What’s Airflow

Airflow is a platform to programmatically author, schedule and monitor workflows.

DAGs

Directed Acyclic Graph is a collection of all the tasks you want to run, organized in a way that reflects their relationships and dependencies.

Run a DAG

Source code of example_bash_operator

Click the code tab and you will see the source code.

"""Example DAG demonstrating the usage of the BashOperator."""

import datetime

import pendulum

from airflow import DAG
from airflow.operators.bash import BashOperator
from airflow.operators.empty import EmptyOperator

with DAG(
    dag_id='example_bash_operator',
    schedule_interval='0 0 * * *',
    start_date=pendulum.datetime(2021, 1, 1, tz="UTC"),
    catchup=False,
    dagrun_timeout=datetime.timedelta(minutes=60),
    tags=['example', 'example2'],
    params={"example_key": "example_value"},
) as dag:
    run_this_last = EmptyOperator(
        task_id='run_this_last',
    )

    # [START howto_operator_bash]
    run_this = BashOperator(
        task_id='run_after_loop',
        bash_command='echo 1',
    )
    # [END howto_operator_bash]

    run_this >> run_this_last

    for i in range(3):
        task = BashOperator(
            task_id='runme_' + str(i),
            bash_command='echo "" && sleep 1',
        )
        task >> run_this

    # [START howto_operator_bash_template]
    also_run_this = BashOperator(
        task_id='also_run_this',
        bash_command='echo "run_id= | dag_run="',
    )
    # [END howto_operator_bash_template]
    also_run_this >> run_this_last

# [START howto_operator_bash_skip]
this_will_skip = BashOperator(
    task_id='this_will_skip',
    bash_command='echo "hello world"; exit 99;',
    dag=dag,
)
# [END howto_operator_bash_skip]
this_will_skip >> run_this_last

Check the log

Click the Grid and you will see the execution history of your DAGs as well as the tasks there.
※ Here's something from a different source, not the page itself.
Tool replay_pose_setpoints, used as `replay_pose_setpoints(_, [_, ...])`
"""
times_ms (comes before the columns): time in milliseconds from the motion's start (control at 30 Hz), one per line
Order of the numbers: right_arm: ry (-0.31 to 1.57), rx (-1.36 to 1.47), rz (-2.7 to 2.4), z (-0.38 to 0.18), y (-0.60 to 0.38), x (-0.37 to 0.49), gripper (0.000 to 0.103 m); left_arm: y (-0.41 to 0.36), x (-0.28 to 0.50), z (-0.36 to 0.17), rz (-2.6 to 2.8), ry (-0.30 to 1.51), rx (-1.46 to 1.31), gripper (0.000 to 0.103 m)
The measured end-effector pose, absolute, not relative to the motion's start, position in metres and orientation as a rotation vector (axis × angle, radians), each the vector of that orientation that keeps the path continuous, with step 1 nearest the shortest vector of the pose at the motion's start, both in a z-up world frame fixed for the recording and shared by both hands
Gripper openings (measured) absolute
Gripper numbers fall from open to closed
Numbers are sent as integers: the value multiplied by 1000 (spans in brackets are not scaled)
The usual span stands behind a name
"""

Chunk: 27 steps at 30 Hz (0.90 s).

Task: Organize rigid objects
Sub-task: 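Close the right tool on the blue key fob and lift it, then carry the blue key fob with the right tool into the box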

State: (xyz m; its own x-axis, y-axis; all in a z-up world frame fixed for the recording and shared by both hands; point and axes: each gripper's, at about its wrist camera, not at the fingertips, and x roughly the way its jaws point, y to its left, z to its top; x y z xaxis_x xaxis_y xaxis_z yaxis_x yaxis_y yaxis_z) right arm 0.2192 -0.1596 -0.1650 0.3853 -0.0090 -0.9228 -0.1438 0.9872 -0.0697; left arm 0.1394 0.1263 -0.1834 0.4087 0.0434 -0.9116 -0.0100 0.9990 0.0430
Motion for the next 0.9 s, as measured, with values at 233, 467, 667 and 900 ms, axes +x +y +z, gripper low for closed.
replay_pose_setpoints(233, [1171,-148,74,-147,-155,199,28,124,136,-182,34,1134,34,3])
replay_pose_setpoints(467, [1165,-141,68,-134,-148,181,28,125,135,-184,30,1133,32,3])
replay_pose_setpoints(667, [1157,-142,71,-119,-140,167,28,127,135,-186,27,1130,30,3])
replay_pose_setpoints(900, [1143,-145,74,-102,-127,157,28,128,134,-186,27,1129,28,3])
Click one task and click the log link on the right, you will see the logs.

Install Airflow

export AIRFLOW_HOME=~/airflow

# Install Airflow using the constraints file
AIRFLOW_VERSION=2.3.3
PYTHON_VERSION="$(python --version | cut -d " " -f 2 | cut -d "." -f 1-2)"
# For example: 3.7
CONSTRAINT_URL="https://raw.githubusercontent.com/apache/airflow/constraints-${AIRFLOW_VERSION}/constraints-${PYTHON_VERSION}.txt"
# For example: https://raw.githubusercontent.com/apache/airflow/constraints-2.3.3/constraints-3.7.txt
pip install "apache-airflow==${AIRFLOW_VERSION}" --constraint "${CONSTRAINT_URL}"

Initialize Database

This will create the database with sqlite3 by default. Later we will switch it to Postgresql.

airflow db init

Create admin

airflow users create \
    --username admin \
    --firstname Peter \
    --lastname Parker \
    --role Admin \
    --email spiderman@superhero.org

Startup webserver and scheduler

airflow webserver --port 8080
airflow scheduler

Switch the database to Postgresql

Create the airflow_db database and airflow_user user.

CREATE DATABASE airflow_db;
CREATE USER airflow_user WITH PASSWORD 'airflow_pass';
GRANT ALL PRIVILEGES ON DATABASE airflow_db TO airflow_user;

Update the airflow.cfg file.

sql_alchemy_conn = postgresql+psycopg2://airflow_user:airflow_pass@127.0.0.1/airflow_db

Create the admin again.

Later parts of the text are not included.